Cultura della Sicurezza e il Fenomeno Hooligans
Nella civile, avanzata, moderna Lombardia, quest’anno si è registrato un incremento del 61% delle cosiddette “morti bianche”, gli infortuni sul lavoro con esito mortale, con un bilancio di ben 58 decessi dall’inizio dell’anno nella sola regione.
Non è solo “sfortuna” o “fatalità”, lo sappiamo bene.
Si tratta di norme da seguire, controlli da rafforzare, formazione da erogare. Ma, soprattutto, si tratta di creare una cultura della sicurezza condivisa. Solo così si può invertire un trend tragico.
Immagino che tu abbia già sentito parlare dei tristemente noti hooligans. Non certo dei gentlemen britannici, e neppure semplici tifosi appassionati della propria squadra. Fin dagli anni ’60, si sono caratterizzati più come dei teppisti organizzati in gang, con una notevole propensione alla violenza gratuita.
Dagli anni ’70 in avanti sono stati numerosi i casi di accoltellamenti e le morti di tifosi. In Italia ha avuto molta eco la strage dell’Heysel: in occasione della finale di Coppa dei Campioni tra Juventus e Liverpool persero la vita 39 tifosi, la maggior parte italiani. Il tragico culmine si registra il 15 aprile dell’89, quando 96 tifosi del Liverpool muoiono schiacciati dalla calca durante una partita. È l’ennesimo campanello d’allarme, e lo Stato non può più fare finta di niente.
I provvedimenti presi dal governo e da Margaret Thatcher, all’epoca Primo Ministro, furono molteplici. Interventi repressivi, miglioramento degli stadi, ma soprattutto un cambio di prospettiva epocale: responsabilità condivisa dallo Stato alle società sportive.
I club vennero responsabilizzati, chiedendo a loro di vigilare sulla sicurezza degli stadi con personale interno, non appoggiandosi solo alla polizia, un ente esterno da sempre visto come “nemico”. Questo passaggio è stato di cruciale importanza per cambiare la mentalità dei tifosi, costruendo una mentalità condivisa di sport sano, capace di “espellere” autonomamente le frange più volente ed estremiste.

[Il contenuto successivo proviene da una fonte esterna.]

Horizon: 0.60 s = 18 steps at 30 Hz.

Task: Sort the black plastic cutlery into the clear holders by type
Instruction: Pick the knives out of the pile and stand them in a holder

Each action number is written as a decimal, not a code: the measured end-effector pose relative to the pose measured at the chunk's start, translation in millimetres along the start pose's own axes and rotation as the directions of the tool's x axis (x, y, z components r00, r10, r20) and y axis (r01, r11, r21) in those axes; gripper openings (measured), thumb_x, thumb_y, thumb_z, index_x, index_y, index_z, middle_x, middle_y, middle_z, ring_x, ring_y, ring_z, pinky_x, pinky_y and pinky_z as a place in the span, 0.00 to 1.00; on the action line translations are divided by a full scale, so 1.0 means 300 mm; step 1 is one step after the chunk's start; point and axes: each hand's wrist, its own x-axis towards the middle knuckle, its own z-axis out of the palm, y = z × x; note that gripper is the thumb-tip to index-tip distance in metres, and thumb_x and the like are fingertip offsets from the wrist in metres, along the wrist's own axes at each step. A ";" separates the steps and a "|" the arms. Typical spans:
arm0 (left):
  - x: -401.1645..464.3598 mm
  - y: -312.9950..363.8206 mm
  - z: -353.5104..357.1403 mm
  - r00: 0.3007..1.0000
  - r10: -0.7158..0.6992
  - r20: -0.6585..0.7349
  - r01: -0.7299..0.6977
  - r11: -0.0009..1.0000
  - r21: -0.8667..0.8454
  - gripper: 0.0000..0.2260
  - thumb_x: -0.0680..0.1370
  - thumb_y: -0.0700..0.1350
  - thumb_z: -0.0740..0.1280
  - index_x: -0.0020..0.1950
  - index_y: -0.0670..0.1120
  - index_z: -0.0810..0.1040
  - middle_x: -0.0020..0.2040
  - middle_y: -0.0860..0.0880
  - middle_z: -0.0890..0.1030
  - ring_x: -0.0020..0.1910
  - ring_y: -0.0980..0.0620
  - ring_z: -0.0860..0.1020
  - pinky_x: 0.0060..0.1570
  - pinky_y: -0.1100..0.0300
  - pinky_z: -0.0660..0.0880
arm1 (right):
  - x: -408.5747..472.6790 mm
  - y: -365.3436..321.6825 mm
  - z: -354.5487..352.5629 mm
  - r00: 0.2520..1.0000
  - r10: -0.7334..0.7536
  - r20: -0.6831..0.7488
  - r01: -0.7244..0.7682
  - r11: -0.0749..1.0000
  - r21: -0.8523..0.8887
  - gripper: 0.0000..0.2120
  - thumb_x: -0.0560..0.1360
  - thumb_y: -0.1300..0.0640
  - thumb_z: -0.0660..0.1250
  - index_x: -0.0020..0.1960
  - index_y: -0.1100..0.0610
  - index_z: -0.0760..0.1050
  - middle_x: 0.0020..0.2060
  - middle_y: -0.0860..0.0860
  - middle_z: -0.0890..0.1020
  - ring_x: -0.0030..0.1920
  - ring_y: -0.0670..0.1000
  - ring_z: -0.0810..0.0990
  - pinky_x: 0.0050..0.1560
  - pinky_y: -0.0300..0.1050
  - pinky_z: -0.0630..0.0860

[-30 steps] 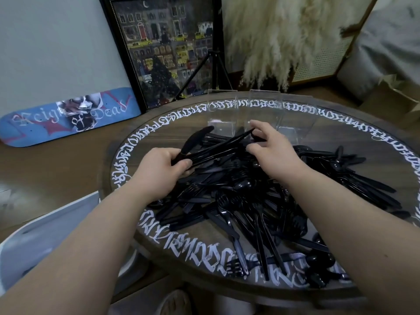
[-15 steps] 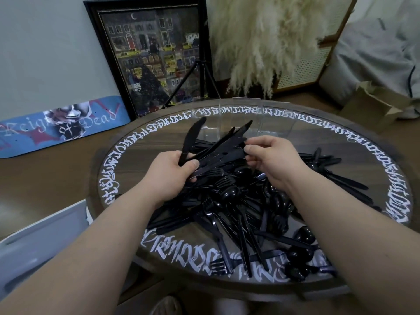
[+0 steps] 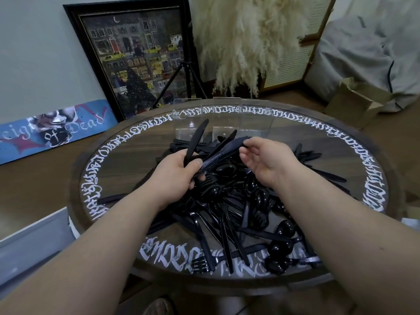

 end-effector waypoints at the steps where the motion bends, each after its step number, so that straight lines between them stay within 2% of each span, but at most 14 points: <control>1: 0.000 0.000 0.006 1.000 0.007 -0.001 -0.007 1.000 0.011 0.06 0.81 0.45 0.61 0.47 0.48 0.76 0.31 0.52 0.80 0.27 0.54 0.69 0.32 0.61 0.67 | -0.003 -0.002 0.000 1.000 0.010 0.000 -0.010 1.000 0.029 0.03 0.75 0.69 0.66 0.43 0.63 0.73 0.33 0.55 0.77 0.29 0.48 0.79 0.31 0.37 0.80; 6: 0.000 -0.002 0.012 1.000 0.023 -0.018 -0.022 0.999 0.035 0.06 0.81 0.45 0.60 0.48 0.45 0.74 0.27 0.54 0.75 0.30 0.52 0.70 0.36 0.56 0.67 | -0.023 -0.016 -0.002 0.994 0.007 0.106 -0.020 0.992 0.127 0.05 0.74 0.70 0.66 0.47 0.64 0.73 0.38 0.57 0.78 0.35 0.50 0.80 0.36 0.38 0.81; 9: -0.008 0.003 0.005 1.000 0.021 -0.022 -0.020 1.000 0.016 0.06 0.81 0.44 0.60 0.46 0.46 0.74 0.28 0.54 0.75 0.30 0.52 0.69 0.34 0.57 0.67 | -0.028 -0.014 -0.004 0.988 -0.054 0.143 0.049 0.998 0.037 0.08 0.74 0.71 0.67 0.49 0.61 0.72 0.39 0.56 0.80 0.35 0.50 0.81 0.37 0.39 0.80; 12: -0.016 0.005 0.000 1.000 0.019 -0.022 -0.020 1.000 -0.017 0.08 0.81 0.43 0.60 0.43 0.49 0.73 0.29 0.52 0.75 0.27 0.54 0.67 0.29 0.62 0.66 | -0.030 -0.008 0.000 0.979 -0.119 0.165 0.132 0.989 -0.070 0.08 0.73 0.68 0.69 0.46 0.58 0.73 0.39 0.54 0.80 0.34 0.48 0.81 0.34 0.37 0.78; 15: -0.024 0.005 -0.003 1.000 0.014 -0.018 -0.015 0.998 -0.053 0.07 0.81 0.43 0.60 0.44 0.47 0.74 0.30 0.51 0.75 0.26 0.53 0.67 0.27 0.63 0.66 | -0.029 -0.006 0.006 0.973 -0.149 0.178 0.165 0.983 -0.078 0.09 0.73 0.67 0.70 0.44 0.57 0.72 0.38 0.53 0.80 0.33 0.48 0.81 0.34 0.37 0.78; 18: -0.029 0.004 -0.011 0.999 0.013 -0.033 -0.015 0.998 -0.062 0.07 0.81 0.43 0.60 0.44 0.48 0.74 0.31 0.49 0.76 0.24 0.54 0.68 0.25 0.66 0.66 | -0.031 -0.007 0.007 0.973 -0.160 0.168 0.174 0.982 -0.069 0.08 0.73 0.67 0.70 0.47 0.59 0.73 0.37 0.54 0.80 0.33 0.48 0.81 0.34 0.37 0.78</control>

In pochi anni, grazie alla combinazione di manovre di diverso tipo, repressive ed educative, è stato possibile cambiare la cultura del tifo inglese. Questo aspetto è di fondamentale importanza.
Infatti, l’uomo è un animale sociale ed è fortemente influenzato dal contesto in cui si trova, dalla cultura che permea l’ambiente intorno a lui.

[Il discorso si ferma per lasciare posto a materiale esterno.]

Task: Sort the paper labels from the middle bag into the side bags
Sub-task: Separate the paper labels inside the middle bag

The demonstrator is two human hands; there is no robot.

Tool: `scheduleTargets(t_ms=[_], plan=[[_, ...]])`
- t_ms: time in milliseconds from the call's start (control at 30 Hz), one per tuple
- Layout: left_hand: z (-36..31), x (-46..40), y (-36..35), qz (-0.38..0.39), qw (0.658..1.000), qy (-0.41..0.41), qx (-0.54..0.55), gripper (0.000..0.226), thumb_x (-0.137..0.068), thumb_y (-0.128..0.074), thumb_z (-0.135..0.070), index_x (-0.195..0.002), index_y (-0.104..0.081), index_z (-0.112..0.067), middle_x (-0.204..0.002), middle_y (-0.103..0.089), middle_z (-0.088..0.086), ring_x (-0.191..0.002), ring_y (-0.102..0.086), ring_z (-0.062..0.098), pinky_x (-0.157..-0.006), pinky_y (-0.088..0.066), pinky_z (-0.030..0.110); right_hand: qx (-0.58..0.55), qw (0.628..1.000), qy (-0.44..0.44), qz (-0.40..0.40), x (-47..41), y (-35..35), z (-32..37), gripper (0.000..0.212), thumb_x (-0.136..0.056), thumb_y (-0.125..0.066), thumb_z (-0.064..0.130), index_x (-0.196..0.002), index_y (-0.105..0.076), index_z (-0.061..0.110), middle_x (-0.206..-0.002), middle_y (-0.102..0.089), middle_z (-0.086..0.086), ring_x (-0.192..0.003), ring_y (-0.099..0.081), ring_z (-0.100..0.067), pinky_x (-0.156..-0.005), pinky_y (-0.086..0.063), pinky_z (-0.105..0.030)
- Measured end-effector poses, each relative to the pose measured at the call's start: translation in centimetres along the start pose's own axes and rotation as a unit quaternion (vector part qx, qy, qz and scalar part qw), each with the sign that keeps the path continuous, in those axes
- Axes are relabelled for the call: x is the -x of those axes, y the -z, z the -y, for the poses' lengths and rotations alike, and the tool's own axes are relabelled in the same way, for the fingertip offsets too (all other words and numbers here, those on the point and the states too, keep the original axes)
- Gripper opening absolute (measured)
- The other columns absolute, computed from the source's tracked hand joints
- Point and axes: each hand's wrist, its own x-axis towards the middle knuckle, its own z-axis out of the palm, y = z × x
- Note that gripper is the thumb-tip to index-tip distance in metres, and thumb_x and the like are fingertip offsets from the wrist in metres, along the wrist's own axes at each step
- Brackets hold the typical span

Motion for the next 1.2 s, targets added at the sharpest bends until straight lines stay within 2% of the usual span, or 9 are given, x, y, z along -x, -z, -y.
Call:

A tal proposito, mi piace ricordare la teoria delle finestre rotte, così definita negli anni ’80 dal sociologo James Q. Wilson e dal criminologo George L. Kelling.
I due studiosi rispolverarono un esperimento sociale condotto nel 1969 da Philip Zimbardo.
Lo psicologo abbandonò per strada due automobili: una nel malfamato quartiere del Bronx e l’altra nella ricca Palo Alto, in California. Come era forse prevedibile la vettura a Palo Alto non venne toccata, quella nel Bronx fu invece saccheggiata e danneggiata.
Ma poi Zimbardo, a distanza di qualche settimana, tentò una variante: ruppe il finestrino di una seconda auto parcheggiata sempre in California. Questo cambiò le cose: la nuova condizione portò la macchina posteggiata nei quartieri altolocati a ricevere lo stesso trattamento di quella del Bronx. Bastò un solo finestrino rotto.
Molti dei saccheggiatori non erano criminali o persone disagiate, ma avevano l’aspetto di persone comunissime. Lo psicologo giunse pertanto alla conclusione che il finestrino rotto è un segnale di abbandono della zona, che fa scattare un meccanismo mentale di noncuranza e ribellione alle regole sociali.
In un certo senso se l’ambiente intorno a noi manifesta scarso rispetto delle norme civili, ci sentiamo autorizzati a compiere atti vandalici in misura sempre maggiore.
Ed ecco dunque tornare il tema del condizionamento culturale. Come esseri sociali tendiamo a uniformare il nostro comportamento a quello delle persone intorno a noi.
Anche nella Sicurezza sul Lavoro, se nell’ambiente intorno a noi “si chiude un occhio” sulle piccole disattenzioni, l’atteggiamento dei più tenderà verso un pericoloso e progressivo abbandono delle regole stabilite.
Ricorda: la Teoria delle finestre rotte ci insegna che un ambiente rigido, che stronca sul nascere i piccoli comportamenti scorretti, è vincente nel costruire una solida Cultura della Sicurezza.
Solo con vigilanza costante, attenzione e molta dedizione si possono costruire le fondamenta di un’azienda sicura.